Description
These 3-Ingredient Protein Powder Pancakes are quick, healthy, and packed with over 30g of protein per serving! Made with ripe banana, eggs, and your choice of protein powder, they’re perfect for a gluten-free, high-protein breakfast. Keywords: protein pancakes, 3-ingredient pancakes, healthy breakfast recipe.
Ingredients
Scale
- 1 ripe banana
- 2 eggs
- 3 tbsp pea or whey protein powder
Instructions
1. Prepare the Batter:
- Mash the ripe banana in a bowl until smooth.
- Whisk in the eggs until fully combined.
- Stir in the protein powder to create a smooth batter.
2. Cook the Pancakes:
- Heat a non-stick skillet over medium heat and lightly grease it with cooking spray or a small amount of butter.
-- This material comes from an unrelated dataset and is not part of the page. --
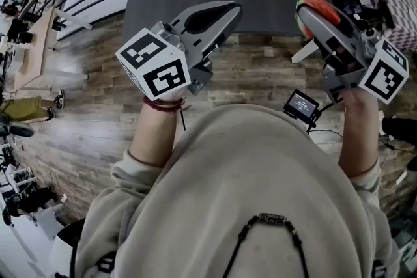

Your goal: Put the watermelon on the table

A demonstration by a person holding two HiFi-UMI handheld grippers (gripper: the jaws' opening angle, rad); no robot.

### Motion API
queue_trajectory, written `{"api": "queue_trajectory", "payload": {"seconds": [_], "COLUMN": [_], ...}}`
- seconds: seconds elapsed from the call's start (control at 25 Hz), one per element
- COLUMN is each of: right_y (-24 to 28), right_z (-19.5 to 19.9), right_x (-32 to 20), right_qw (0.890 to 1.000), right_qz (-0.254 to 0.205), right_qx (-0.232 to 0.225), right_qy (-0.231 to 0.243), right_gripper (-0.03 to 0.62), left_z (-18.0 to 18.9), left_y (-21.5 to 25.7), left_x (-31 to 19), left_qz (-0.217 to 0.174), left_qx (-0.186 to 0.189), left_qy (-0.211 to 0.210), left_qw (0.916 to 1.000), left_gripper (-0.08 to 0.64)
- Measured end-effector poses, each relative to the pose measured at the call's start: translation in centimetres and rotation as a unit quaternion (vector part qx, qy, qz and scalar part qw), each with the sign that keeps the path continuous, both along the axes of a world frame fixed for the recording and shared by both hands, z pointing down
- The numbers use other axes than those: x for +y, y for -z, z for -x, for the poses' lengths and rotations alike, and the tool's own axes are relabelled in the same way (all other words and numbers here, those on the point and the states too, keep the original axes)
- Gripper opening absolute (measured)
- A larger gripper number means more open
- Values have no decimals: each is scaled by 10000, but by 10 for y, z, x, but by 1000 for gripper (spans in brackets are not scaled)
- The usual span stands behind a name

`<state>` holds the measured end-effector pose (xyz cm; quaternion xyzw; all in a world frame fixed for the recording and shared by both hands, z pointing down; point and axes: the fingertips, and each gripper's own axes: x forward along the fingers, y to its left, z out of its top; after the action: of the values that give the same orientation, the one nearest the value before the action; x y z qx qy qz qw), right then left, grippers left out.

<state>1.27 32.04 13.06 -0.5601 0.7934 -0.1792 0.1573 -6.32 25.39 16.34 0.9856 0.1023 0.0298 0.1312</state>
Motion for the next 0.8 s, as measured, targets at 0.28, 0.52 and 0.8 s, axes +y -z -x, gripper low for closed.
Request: {"api": "queue_trajectory", "payload": {"seconds": [0.28, 0.52, 0.8], "right_y": [-22, -49, -70], "right_z": [-24, -45, -62], "right_x": [13, 27, 39], "right_qw": [9997, 9989, 9971], "right_qz": [105, 198, 296], "right_qx": [-186, -390, -675], "right_qy": [-126, -169, -192], "right_gripper": [199, 199, 199], "left_z": [-14, -27, -31], "left_y": [-5, -12, -37], "left_x": [4, 2, 13], "left_qz": [-178, -219, -66], "left_qx": [-196, -383, -626], "left_qy": [-30, 64, 61], "left_qw": [9996, 9990, 9980], "left_gripper": [3, 3, 3]}}
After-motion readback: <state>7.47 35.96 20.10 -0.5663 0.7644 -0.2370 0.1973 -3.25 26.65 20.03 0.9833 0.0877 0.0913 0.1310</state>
- Pour a small amount of batter onto the skillet to form each pancake (about 2-3 tablespoons per pancake).
- Cook for 2-3 minutes on one side until bubbles form and the edges set.
- Flip and cook for another 1-2 minutes until golden brown and cooked through.
3. Serve:
- Stack the pancakes and serve warm. Pair with toppings like fresh fruit, yogurt, nuts, or a drizzle of maple syrup for extra flavor.
Notes
- Protein Powder Options: Use your preferred protein powder flavor (vanilla, chocolate, or unflavored). Adjust sweetness based on the powder.
- Texture Tip: For a smoother batter, blend all ingredients in a blender instead of mashing and whisking.
- Batch Cooking: Double or triple the recipe to make a larger batch. Leftovers can be refrigerated or frozen for quick meals.